A number of different studies have drawn links between the two, but I always wondered that the nature of the relationship was. In particular, when I took a couple of Theatre courses in the past year, I had an interesting talk with one of my professors that led me to think it’s something like this:
If I had to define creativity, I would think of it in basic terms as an ability to take two previously disparate topics, two things you wouldn’t normally connect with one another (be they material things or abstract concepts), and associating/combining them in a way that most people wouldn’t consider. Now, apply that notion to a chronically anxious individual, say someone who’s nervous for their next job interview. They feel like if they can’t get this job, then it’s their last hope, then no one will hire them, then they’ll lose their apartment, end up on the street and live a lonely, forgotten existence. Sounds excessive, but that’s the kind of catastrophizing myself and many people I know do in their heads.
When you then talk to someone who doesn’t suffer from anxiety, there’s a good chance they’ll respond with something like, “Isn’t that a bit of a leap? Just because X happens doesn’t mean that it’s going to lead RIGHT to catastrophic conclusion Y!”
Exactly. That’s exactly it. That capacity, that propensity to link two or more only tangentially related things into a cohesive whole is analogous to the kind of thinking that leads us to think that “shitty but manageable thing A will inevitably lead to B, C, D… all the way to life-ruining outcome Z.”
One way of thinking of it is the old “it’s a blessing and a curse” addage, but I think maybe a better way of considering it is like a really awesome, but really specialized piece of software. You have this awesome program for making breathtaking art, revolutionary inventions, and solving dastardly problems, and it does a fantastic job at that. But you feed this machine a question about the true nature of, say, Existential Ethics, and it might just fizz out and explode, setting things ablaze and taking out the printer two rooms over.
That doesn’t necessarily make it defective (though you should probably call someone to see if you can fix the whole exploding thing). It just means that you need to be aware when you’re using a certain tool to try and solve a problem that it simply doesn’t have the capacity to solve. I’m not a big fan of the whole right-brained/left-brained thing (largely because it’s been shown to be vastly oversimplified), but there IS value in thinking of your mental skills as modules in some way.
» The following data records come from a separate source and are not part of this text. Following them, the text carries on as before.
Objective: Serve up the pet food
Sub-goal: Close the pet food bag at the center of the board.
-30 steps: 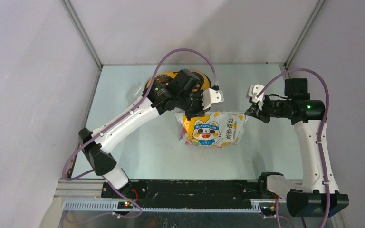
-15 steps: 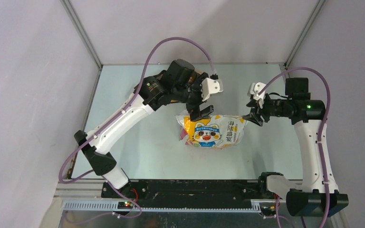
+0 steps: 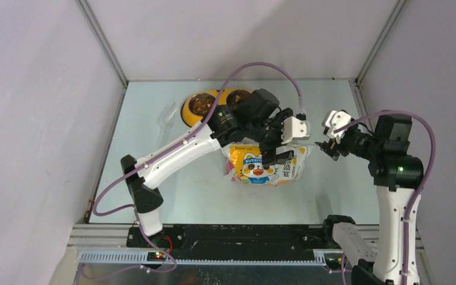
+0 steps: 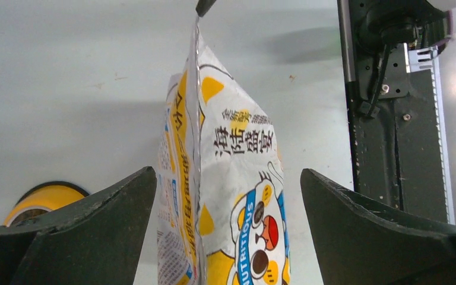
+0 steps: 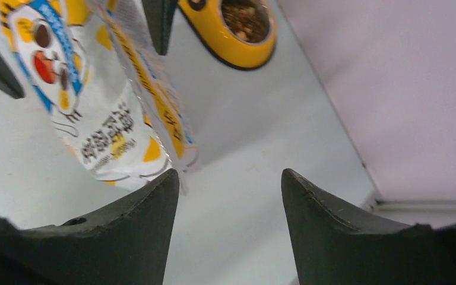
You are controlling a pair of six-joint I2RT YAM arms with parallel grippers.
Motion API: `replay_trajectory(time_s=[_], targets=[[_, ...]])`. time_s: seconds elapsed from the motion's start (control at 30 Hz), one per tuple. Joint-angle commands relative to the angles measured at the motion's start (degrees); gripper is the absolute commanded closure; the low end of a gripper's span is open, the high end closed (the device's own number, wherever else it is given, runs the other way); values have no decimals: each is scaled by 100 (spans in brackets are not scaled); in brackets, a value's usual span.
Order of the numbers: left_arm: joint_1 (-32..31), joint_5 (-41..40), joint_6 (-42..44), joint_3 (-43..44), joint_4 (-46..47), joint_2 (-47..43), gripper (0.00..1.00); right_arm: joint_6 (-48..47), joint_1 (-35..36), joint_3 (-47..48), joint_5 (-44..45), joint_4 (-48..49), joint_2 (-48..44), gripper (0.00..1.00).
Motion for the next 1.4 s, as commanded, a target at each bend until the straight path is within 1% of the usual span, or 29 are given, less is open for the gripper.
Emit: replay_trajectory(time_s=[0.0,0.07,0.13,0.17,0.27,0.3,0.5,0.63,0.73,0.97,1.03,1.07,1.1,1.13,1.17,1.23,1.37], targets=[[-129,-241,80,529,172,105,3,435,-216,-242,597,825,-334,34],[-194,-415,86,602,208,190,7,526,-262,-302,747,953,-389,35],[-282,-619,134,590,255,263,14,625,-289,-322,882,1038,-404,36],[-311,-689,151,568,307,304,19,699,-300,-339,931,1126,-405,36],[-391,-919,183,476,401,361,27,869,-313,-372,1231,1326,-396,36],[-401,-962,185,459,444,383,30,960,-319,-391,1299,1425,-384,36],[-439,-1159,209,392,526,402,37,1248,-372,-463,1858,1754,-297,36],[-483,-1236,233,363,548,446,44,1377,-434,-495,2094,1933,-292,36],[-511,-1257,264,312,548,479,48,1404,-506,-495,2081,1962,-298,36],[-550,-1268,289,176,569,470,53,1415,-561,-531,2088,1992,-292,36],[-551,-1309,304,143,575,472,60,1415,-568,-528,2080,1993,-292,36],[-551,-1333,314,130,584,472,66,1415,-569,-531,2075,1993,-292,36],[-551,-1345,321,109,598,472,70,1415,-577,-528,2068,1993,-297,37],[-551,-1342,327,99,604,472,80,1420,-583,-531,2055,1993,-299,37],[-551,-1340,333,77,605,468,93,1423,-587,-532,2049,1993,-301,37],[-551,-1328,359,91,588,464,99,1424,-596,-528,2018,1981,-301,37],[-436,-1110,245,307,497,462,100,1391,-604,-526,1930,1919,-273,37]])
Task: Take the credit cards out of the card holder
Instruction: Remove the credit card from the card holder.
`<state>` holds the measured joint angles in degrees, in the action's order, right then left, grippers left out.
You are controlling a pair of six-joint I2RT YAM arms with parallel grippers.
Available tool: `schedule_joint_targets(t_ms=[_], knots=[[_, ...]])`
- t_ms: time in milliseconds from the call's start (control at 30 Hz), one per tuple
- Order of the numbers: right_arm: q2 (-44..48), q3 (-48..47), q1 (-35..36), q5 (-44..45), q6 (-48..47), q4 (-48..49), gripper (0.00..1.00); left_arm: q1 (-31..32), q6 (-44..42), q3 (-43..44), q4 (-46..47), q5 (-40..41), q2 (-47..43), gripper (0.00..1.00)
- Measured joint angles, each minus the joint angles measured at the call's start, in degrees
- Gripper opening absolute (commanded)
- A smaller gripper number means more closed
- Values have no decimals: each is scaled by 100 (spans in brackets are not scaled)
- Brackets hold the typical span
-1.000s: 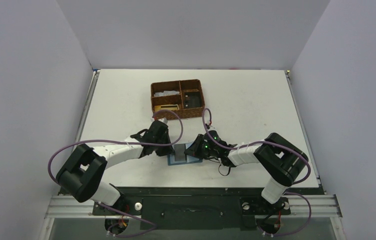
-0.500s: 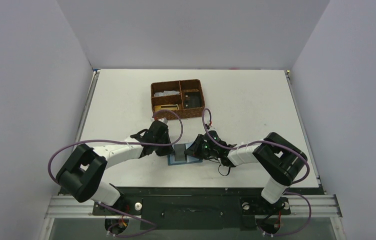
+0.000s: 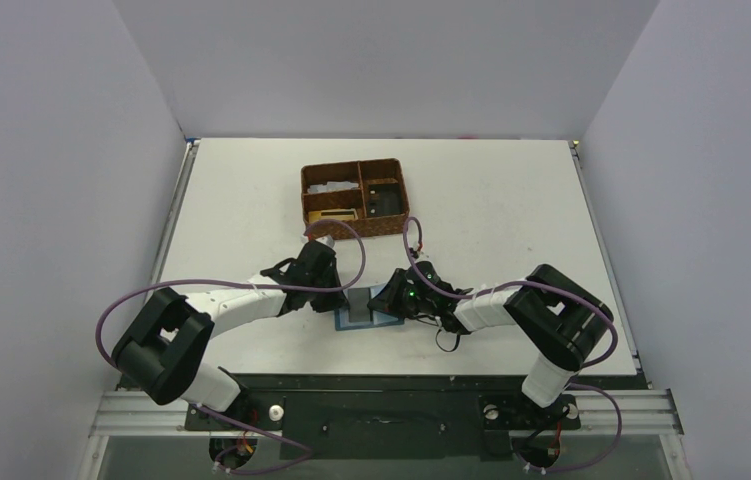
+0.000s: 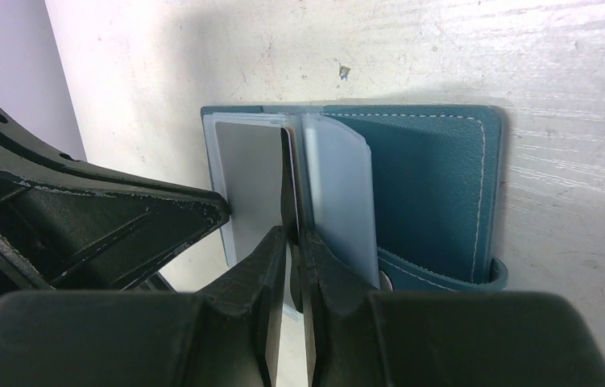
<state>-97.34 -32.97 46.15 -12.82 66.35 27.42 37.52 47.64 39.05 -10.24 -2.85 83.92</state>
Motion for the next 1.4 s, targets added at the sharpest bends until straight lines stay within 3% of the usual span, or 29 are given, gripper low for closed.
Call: schedule_joint_targets(t_ms=[900,1400], knots=[[-92,31,-11,0,0,188,11,0,7,-20,13,7,-20,0],[-92,323,-48,-101,229,688,0,0,131,-184,155,59,-138,0]])
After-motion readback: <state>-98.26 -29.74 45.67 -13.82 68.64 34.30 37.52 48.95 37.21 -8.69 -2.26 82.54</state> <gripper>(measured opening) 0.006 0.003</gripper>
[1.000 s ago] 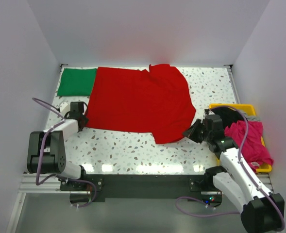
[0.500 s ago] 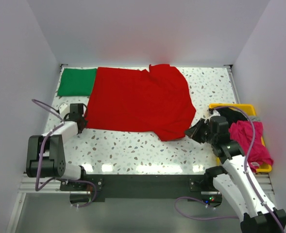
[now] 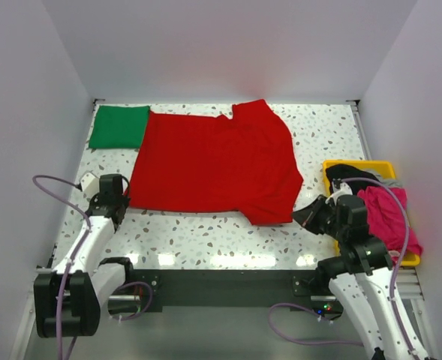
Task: Fold and stack the t-shirts
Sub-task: Fold the tshirt
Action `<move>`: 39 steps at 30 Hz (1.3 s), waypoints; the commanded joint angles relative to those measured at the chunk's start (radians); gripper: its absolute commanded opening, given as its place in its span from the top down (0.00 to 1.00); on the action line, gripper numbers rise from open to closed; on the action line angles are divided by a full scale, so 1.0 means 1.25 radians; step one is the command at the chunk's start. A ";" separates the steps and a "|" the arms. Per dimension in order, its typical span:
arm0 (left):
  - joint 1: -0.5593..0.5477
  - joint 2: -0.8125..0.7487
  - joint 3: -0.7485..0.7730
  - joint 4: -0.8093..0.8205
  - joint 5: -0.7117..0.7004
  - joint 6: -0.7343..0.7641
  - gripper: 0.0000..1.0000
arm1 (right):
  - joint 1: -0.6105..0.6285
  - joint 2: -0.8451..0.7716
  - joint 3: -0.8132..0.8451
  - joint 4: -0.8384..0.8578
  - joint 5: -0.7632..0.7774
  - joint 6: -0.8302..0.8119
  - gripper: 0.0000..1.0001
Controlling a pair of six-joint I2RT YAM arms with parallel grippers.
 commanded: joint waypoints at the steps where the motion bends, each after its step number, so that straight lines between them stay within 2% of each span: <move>1: 0.005 -0.077 -0.017 -0.084 -0.046 -0.026 1.00 | 0.003 -0.039 0.061 -0.099 0.000 0.009 1.00; 9: 0.005 -0.235 0.001 -0.187 -0.063 -0.020 1.00 | 0.003 -0.103 0.149 -0.217 0.013 0.004 1.00; 12: 0.004 -0.239 0.018 -0.183 -0.045 -0.009 1.00 | 0.003 -0.116 0.158 -0.235 0.019 0.003 1.00; 15: 0.005 -0.210 0.018 -0.125 -0.008 0.028 1.00 | 0.003 -0.097 0.141 -0.214 0.026 -0.006 1.00; 19: 0.004 -0.110 0.034 -0.056 0.029 0.050 1.00 | 0.003 0.007 0.101 -0.086 0.032 -0.038 1.00; 27: -0.023 0.157 0.168 0.038 0.035 0.061 1.00 | 0.003 0.392 0.165 0.141 0.073 -0.088 1.00; 32: -0.030 0.304 0.263 0.034 0.025 0.064 1.00 | 0.002 0.548 0.251 0.202 0.091 -0.098 1.00; 39: -0.029 0.387 0.355 0.027 0.030 0.061 1.00 | 0.002 0.679 0.353 0.210 0.119 -0.115 1.00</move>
So next time you find yourself enveloping mentally into “my life is DOOMED” or something like it, maybe consider the possibility that you’ve got the wrong disc in. Take a moment, take a breath, and do your best to engage the linear, procedural reasoning part of your brain, or at least be aware of the possibility that some of the catastrophic thoughts you’re thinking are NOT, in fact, products of the situation, but of your own fears. That way, you can attempt to switch the focus from your perceived “DOOOOOOOOOOM!! (yes, I’m going to keep capitalizing it) and onto the reasoning that fuels that fear. There’s a good chance that digging at that root of the problem will get you a lot further than thinking up new and complex ways of torturing yourself emotionally.
And as always, don’t worry, I know. I should follow my own advice.
Vince Smith is a writer, podcast host, and dyed-in-the-wool geek of all trades. You can check out other articles and videos by him over at The Rogues’ Gallery, or drop by his Facebook Page, Vincent Smith: Writer, Scholar, Gentleman for other musings from the catacombs of the Internet.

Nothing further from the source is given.